Not a day goes by that I don’t think of these befores, at
some point. I don’t always linger, but
it’s hard not to look back, to compare my now with my then. Every missed opportunity, every experience
that I postponed. Some days it’s not the
uncertain future that I struggle with.
It is this definite past, every decision I ever made swarming together and
crushing against me with all the weight of regret.
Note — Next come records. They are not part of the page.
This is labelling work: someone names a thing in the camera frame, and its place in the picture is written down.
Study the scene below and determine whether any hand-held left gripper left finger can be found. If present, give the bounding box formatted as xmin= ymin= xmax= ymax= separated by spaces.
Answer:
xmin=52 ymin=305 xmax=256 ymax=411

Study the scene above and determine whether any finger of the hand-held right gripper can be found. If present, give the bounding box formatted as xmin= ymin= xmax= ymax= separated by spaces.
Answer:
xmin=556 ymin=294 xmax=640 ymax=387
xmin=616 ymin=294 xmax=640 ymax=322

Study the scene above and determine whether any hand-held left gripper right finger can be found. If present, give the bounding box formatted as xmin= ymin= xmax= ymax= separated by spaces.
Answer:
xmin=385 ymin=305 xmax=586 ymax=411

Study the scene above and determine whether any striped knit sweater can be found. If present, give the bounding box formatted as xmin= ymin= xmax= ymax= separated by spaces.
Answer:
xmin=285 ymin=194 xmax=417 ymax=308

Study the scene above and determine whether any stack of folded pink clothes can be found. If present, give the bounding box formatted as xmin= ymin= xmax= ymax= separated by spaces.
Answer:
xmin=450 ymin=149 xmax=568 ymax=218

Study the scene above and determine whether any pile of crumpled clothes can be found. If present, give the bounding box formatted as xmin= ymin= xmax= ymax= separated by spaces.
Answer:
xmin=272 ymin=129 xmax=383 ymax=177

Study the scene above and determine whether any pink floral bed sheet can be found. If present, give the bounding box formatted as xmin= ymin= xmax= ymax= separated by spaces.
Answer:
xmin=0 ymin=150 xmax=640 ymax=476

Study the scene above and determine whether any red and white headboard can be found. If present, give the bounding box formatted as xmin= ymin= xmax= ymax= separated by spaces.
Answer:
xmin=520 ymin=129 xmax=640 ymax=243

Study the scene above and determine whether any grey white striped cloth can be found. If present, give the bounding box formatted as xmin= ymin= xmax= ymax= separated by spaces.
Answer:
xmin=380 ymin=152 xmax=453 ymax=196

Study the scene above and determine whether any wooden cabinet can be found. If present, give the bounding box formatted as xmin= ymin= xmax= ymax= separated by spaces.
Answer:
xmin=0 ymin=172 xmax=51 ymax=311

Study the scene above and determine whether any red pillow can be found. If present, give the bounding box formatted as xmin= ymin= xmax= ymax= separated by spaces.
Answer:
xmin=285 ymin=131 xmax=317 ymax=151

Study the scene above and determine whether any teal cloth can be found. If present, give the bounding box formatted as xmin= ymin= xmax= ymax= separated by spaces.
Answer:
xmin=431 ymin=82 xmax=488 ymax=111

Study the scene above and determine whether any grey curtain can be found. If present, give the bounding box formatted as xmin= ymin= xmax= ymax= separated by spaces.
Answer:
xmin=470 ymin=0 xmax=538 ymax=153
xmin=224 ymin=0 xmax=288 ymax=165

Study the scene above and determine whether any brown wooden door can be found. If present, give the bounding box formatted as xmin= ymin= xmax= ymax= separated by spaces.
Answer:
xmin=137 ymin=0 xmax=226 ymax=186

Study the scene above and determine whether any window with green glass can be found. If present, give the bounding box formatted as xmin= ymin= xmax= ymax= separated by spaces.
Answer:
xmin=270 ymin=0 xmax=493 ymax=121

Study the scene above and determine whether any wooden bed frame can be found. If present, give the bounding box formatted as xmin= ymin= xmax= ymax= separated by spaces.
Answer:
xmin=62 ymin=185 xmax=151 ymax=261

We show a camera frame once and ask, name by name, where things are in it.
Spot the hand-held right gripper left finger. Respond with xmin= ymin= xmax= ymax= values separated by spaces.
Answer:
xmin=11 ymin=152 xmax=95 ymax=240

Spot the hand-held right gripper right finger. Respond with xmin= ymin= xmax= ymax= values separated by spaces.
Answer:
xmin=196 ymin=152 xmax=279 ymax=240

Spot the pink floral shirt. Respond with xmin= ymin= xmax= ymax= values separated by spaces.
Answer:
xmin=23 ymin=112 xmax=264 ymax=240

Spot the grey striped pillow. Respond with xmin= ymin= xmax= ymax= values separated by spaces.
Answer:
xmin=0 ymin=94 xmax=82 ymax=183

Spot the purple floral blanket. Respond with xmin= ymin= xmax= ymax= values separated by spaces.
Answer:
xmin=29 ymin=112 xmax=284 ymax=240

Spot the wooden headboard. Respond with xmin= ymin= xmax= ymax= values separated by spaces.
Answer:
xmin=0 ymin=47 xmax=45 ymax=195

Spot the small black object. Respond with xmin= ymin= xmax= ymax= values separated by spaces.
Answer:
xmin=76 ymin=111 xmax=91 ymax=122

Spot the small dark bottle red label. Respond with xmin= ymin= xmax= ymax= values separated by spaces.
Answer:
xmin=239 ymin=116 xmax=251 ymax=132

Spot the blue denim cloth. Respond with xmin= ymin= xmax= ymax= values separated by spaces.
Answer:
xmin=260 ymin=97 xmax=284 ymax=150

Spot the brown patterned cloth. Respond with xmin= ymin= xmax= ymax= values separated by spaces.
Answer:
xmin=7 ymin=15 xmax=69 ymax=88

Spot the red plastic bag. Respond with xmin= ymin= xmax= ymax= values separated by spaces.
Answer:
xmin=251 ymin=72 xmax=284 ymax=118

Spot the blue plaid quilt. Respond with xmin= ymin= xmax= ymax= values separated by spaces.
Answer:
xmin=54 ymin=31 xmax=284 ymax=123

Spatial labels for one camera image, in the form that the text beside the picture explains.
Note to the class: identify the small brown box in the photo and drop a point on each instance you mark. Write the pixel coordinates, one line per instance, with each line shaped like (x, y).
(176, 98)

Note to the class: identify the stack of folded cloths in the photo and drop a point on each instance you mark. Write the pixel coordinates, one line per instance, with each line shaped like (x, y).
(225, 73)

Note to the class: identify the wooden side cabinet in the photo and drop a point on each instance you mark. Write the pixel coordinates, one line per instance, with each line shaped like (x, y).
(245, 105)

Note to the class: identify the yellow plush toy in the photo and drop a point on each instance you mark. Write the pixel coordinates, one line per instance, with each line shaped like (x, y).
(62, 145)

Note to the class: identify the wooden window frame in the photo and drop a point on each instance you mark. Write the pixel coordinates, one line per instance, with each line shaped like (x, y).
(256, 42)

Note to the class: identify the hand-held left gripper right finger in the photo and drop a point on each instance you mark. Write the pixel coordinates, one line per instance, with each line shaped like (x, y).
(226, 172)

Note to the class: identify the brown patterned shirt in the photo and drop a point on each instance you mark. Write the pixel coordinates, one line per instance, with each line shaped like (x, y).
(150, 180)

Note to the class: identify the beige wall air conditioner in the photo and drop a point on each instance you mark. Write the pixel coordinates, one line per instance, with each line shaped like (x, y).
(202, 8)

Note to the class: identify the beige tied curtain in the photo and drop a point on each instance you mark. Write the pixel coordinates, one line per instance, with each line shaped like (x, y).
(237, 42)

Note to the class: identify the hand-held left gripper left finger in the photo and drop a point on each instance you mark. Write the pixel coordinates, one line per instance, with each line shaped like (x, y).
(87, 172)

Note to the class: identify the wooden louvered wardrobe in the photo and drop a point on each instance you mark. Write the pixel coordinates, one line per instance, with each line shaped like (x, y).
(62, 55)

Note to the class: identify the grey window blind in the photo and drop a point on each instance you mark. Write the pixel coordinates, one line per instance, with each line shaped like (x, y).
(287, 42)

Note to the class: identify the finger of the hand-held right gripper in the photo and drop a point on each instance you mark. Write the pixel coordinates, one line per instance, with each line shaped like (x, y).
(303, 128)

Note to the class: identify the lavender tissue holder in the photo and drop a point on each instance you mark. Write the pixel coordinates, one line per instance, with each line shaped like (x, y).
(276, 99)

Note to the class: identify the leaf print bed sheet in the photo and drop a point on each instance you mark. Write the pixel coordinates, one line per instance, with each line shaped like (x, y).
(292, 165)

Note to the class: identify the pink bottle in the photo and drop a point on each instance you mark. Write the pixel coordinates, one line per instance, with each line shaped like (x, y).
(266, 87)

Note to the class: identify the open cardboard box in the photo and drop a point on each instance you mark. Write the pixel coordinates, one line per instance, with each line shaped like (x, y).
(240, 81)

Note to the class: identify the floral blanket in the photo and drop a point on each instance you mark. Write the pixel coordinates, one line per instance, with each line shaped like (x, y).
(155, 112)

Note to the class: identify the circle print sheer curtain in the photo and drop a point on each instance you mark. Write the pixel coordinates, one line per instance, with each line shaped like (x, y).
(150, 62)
This week, I packed up my multitude of medical necessities
and flew thousands of miles from home. I
took an hour long yoga class outside in the sunlight, put on my best 40’s style
dress and went dancing, and stayed up way past my bedtime telling stories. I have needed a lot of rescue meds and taken a
lot of precautions, but I am doing it. I
am in a city I never thought I would see again, doing things I never thought I
would do.
On days like today, it seems that the edges of these befores
and afters start to bleed together, and I instead find myself living in the
space between them. And it’s still dangerous
here, but there are possibilities again that I had shelved a long time
ago.
On days like today, I am tired and sick and very happy. It feels like maybe I could do this for a
while, if I have to.
So happy you are living in the now... as alive and happy and as fulfilled as you can be! I'm glad to see you took this trip and did what you could. I know there are risks and you pay for all the fun times you have enjoyed this week. You will also reap the benefits of having some new memories and photos to look back on..ones you may never have experienced had you not taken these chances. I admire your courage and the strength it takes to do this kind of a journey, leaving your fear and safe zone behind. You've encouraged me and many more I'm sure!